__Problem description__. Scan the records below for the line with "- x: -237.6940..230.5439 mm" and the line with "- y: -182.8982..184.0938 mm". Repeat those two lines and every line between them exactly, and nothing else.

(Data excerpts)
════
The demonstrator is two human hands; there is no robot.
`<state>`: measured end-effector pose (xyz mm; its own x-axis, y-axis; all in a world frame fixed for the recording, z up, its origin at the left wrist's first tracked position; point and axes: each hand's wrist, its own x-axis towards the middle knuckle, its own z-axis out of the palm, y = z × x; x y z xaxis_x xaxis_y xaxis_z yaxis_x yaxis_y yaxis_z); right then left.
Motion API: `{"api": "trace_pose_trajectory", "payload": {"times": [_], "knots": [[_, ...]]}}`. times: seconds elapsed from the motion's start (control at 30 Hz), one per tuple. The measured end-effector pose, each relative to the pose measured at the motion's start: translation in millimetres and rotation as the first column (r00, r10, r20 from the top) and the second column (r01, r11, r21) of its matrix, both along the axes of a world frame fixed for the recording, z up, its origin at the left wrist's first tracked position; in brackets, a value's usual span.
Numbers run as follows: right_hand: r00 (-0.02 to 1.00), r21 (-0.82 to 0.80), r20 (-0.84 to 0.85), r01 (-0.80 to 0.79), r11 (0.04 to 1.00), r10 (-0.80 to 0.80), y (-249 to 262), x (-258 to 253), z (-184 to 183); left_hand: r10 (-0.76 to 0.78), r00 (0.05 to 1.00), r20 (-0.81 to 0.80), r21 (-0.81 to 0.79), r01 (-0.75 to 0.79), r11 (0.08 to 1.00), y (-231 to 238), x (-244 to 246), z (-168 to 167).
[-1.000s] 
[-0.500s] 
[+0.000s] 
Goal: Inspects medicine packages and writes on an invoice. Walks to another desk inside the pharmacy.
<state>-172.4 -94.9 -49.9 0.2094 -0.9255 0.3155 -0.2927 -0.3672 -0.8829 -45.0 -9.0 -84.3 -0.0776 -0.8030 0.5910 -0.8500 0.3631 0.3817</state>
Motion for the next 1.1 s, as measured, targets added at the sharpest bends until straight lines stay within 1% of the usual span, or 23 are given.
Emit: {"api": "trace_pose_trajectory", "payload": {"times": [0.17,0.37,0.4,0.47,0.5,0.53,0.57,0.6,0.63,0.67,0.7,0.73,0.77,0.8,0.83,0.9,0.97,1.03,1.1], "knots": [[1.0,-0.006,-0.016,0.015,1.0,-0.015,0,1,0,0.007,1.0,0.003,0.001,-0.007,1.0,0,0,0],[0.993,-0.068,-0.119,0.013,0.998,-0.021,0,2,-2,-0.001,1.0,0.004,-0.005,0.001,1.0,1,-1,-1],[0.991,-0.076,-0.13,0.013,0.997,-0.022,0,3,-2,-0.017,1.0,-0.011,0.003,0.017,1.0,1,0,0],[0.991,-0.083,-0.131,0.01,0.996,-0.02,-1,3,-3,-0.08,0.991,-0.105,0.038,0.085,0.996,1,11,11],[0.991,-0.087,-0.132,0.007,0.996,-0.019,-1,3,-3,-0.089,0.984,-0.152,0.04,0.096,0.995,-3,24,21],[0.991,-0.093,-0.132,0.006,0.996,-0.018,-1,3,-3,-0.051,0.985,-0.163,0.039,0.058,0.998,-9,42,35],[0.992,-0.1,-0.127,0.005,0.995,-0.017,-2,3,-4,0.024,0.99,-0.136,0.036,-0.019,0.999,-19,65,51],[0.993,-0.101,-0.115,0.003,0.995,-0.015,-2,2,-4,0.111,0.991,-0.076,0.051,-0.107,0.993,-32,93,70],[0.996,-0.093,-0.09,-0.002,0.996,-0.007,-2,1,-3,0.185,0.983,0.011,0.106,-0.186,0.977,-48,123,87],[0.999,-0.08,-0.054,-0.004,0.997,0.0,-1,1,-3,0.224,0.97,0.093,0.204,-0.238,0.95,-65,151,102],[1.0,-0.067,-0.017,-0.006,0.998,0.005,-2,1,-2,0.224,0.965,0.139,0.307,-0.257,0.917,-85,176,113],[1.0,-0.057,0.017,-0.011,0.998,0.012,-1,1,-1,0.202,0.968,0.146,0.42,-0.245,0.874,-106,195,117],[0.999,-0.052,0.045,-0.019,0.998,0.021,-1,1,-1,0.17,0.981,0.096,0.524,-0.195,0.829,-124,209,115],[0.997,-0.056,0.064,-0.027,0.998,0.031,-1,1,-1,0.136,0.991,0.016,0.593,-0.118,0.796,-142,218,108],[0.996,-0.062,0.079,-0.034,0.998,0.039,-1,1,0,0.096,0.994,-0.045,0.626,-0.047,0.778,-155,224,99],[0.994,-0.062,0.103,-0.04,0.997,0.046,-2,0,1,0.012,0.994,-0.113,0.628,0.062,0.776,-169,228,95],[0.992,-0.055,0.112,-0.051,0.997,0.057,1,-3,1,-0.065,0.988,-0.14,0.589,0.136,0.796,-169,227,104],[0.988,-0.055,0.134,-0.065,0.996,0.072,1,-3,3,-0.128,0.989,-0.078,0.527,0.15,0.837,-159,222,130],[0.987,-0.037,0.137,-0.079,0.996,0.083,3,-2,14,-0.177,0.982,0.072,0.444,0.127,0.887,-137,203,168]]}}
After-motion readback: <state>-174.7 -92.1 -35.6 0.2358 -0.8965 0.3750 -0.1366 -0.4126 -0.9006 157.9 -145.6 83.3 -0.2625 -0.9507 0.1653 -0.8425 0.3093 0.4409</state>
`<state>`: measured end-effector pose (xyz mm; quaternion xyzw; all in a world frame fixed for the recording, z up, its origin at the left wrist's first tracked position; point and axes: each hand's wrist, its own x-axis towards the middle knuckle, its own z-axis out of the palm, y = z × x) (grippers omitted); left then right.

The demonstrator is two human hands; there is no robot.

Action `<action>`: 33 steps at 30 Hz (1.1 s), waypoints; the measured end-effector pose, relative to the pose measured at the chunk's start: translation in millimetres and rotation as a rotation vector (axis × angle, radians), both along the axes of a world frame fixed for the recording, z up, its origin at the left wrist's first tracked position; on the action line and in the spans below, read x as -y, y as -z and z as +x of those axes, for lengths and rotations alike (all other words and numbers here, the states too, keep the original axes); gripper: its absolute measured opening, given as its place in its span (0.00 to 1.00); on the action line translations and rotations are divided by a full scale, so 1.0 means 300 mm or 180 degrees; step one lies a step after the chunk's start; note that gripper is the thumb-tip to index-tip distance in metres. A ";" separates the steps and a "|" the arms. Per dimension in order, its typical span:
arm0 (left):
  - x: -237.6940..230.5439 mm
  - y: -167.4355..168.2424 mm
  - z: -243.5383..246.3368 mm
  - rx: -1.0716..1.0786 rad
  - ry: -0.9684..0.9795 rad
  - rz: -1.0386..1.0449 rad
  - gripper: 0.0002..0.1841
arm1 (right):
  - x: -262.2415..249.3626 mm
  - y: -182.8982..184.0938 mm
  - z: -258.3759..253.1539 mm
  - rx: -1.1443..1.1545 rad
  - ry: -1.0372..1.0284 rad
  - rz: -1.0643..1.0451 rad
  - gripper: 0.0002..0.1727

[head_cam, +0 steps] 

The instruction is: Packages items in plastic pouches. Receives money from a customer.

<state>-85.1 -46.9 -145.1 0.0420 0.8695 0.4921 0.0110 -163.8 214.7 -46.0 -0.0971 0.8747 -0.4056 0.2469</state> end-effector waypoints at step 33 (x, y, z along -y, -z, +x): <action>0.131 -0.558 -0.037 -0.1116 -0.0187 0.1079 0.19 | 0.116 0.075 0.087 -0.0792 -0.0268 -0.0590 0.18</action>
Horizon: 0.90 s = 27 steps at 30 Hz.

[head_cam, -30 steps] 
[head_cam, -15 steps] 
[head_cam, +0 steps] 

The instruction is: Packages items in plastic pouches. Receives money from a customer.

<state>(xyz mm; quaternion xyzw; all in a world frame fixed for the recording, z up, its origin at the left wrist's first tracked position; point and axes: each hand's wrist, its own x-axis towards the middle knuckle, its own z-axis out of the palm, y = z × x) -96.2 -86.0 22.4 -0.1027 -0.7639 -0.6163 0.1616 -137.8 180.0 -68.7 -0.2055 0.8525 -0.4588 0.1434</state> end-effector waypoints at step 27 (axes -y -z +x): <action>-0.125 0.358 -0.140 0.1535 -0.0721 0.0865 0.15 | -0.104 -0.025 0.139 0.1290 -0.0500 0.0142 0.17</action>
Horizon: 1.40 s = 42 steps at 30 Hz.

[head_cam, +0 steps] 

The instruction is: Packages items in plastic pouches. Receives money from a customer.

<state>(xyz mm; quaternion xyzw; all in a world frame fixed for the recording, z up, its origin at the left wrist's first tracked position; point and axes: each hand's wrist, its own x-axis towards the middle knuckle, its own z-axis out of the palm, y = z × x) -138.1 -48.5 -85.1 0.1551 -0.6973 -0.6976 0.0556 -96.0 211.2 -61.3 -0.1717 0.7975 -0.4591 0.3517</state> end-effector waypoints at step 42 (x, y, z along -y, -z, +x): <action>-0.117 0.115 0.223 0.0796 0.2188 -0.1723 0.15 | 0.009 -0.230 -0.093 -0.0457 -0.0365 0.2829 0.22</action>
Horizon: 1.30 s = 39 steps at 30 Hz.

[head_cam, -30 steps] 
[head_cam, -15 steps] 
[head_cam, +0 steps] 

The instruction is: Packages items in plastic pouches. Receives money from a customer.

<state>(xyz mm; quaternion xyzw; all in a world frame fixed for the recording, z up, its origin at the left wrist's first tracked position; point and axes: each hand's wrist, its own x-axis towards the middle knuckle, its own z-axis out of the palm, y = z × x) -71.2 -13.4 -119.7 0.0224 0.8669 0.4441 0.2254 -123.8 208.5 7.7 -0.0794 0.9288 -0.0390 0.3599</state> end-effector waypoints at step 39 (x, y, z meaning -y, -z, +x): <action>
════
__Answer to this exercise__.
  - x: -237.6940..230.5439 mm
  - y: -167.4355..168.2424 mm
  - z: -243.5383..246.3368 mm
  - rx: -1.0716..1.0786 rad
  - ry: -0.9684..0.9795 rad
  - rz: -1.0386..1.0449 rad
  - gripper: 0.0002..0.1841
arm1 (right):
  - x: -262.2415..249.3626 mm
  - y: -182.8982..184.0938 mm

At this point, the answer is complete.